Prosper Enfantin en costume de Saint-Simonien, Ménilmontant, 1830
Mais à Ménilmontant, le père et auto-proclamé messie Enfantin a institué pour lui-même l’amour libre comme règle de vie saint-simonienne. Dans son « couvent », une grande maison, les quarante fidèles travaillent la terre et s’infligent le célibat tandis que lui collectionne les maîtresses. Le comportement d’Enfantin provoque la curiosité et même le voyeurisme: le dimanche, les voisins du quartier se pressent aux cérémonies publiques des louanges au « père ». Le 8 juillet 1832, inquiet d’un risque de trouble à la morale et à l’ordre public, le préfet de la Seine envoie des sergents de ville mettre un terme à l’expérience mystico-rationaliste d’Enfantin.

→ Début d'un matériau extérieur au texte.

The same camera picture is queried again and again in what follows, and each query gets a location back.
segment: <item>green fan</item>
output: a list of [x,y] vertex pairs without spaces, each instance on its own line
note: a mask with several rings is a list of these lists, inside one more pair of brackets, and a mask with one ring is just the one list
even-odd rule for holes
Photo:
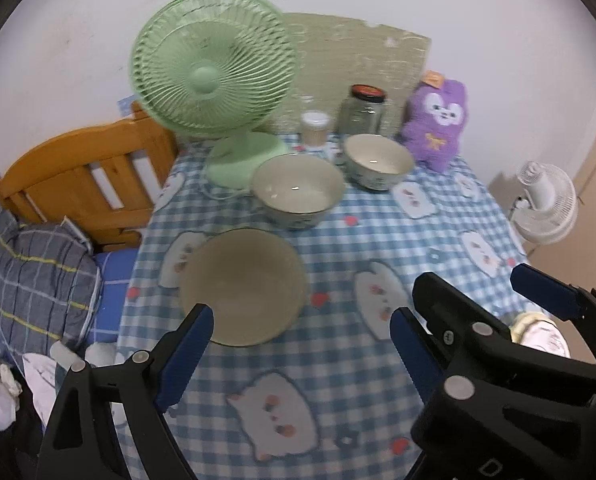
[[140,104],[176,133],[217,142],[209,181],[249,187],[262,162],[288,152],[254,132],[288,94],[296,50],[282,13],[266,0],[175,0],[142,28],[131,59]]

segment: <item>table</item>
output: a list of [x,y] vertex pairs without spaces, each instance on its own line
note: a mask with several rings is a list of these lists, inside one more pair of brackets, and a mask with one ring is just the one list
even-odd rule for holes
[[[286,138],[301,149],[296,136]],[[177,328],[176,271],[188,251],[233,228],[276,233],[303,259],[309,304],[268,343],[209,344],[182,401],[165,414],[172,434],[204,479],[403,478],[419,453],[410,431],[422,402],[389,339],[390,313],[411,304],[426,271],[505,322],[537,310],[511,289],[511,269],[526,257],[503,212],[456,158],[447,174],[416,168],[393,192],[348,184],[316,228],[281,230],[250,196],[217,201],[201,192],[208,151],[193,144],[178,157],[156,204],[118,360]],[[132,476],[146,478],[126,423],[117,429]]]

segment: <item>blue gripper pad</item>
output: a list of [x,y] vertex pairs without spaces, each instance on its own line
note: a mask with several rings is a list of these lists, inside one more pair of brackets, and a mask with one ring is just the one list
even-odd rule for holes
[[211,334],[213,334],[213,312],[206,306],[162,369],[158,395],[154,400],[156,408],[161,413],[164,413],[169,406],[180,402],[191,375],[209,344]]
[[400,310],[397,309],[391,316],[389,333],[400,359],[414,381],[415,389],[426,404],[436,387],[442,384],[444,372]]
[[577,291],[527,264],[520,264],[511,271],[511,287],[562,321],[580,317]]

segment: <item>stuffed animal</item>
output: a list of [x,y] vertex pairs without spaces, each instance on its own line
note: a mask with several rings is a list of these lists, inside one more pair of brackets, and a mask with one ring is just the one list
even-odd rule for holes
[[420,83],[409,98],[409,120],[398,141],[416,162],[444,173],[458,154],[458,138],[466,123],[466,89],[459,81],[445,79],[436,88]]

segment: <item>bowl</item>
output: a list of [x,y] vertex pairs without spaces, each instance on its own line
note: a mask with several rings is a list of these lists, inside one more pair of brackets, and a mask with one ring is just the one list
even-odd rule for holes
[[258,229],[234,229],[191,253],[180,280],[180,304],[213,310],[211,341],[226,346],[264,343],[287,330],[308,295],[307,277],[293,246]]
[[342,172],[314,155],[275,156],[255,170],[252,194],[267,215],[287,229],[320,222],[342,200],[347,186]]
[[361,186],[387,191],[415,168],[413,155],[388,137],[359,134],[343,143],[349,176]]

Libéré d’une peine de prison, « le père » part chercher une femme messie en Orient, avec laquelle il pourra célébrer son culte. Sa quête le mène en Algérie, où il sera un précurseur de l’anti-colonialisme, dénonçant les repressions des révoltes indigènes par l’armée française. En Egypte, il sollicitera en vain le Pacha Mémet Ali pour le percement du canal de Suez.
De retour en France, Enfantin s’emploiera à développer le chemin de fer Paris-Lyon avec deux de ses disciples spirituels, les banquiers Pereire. En 1853, Ferdinand de Lesseps, ancien pensionnaire de la maison de Ménilmontant, obtiendra du vice-roi d’Egypte Saïd Pacha une participation au financement du canal de Suez. Prosper Enfantin repose au Père Lachaise, près de sa maison et du square aujourd’hui nommé « des saints-simoniens ».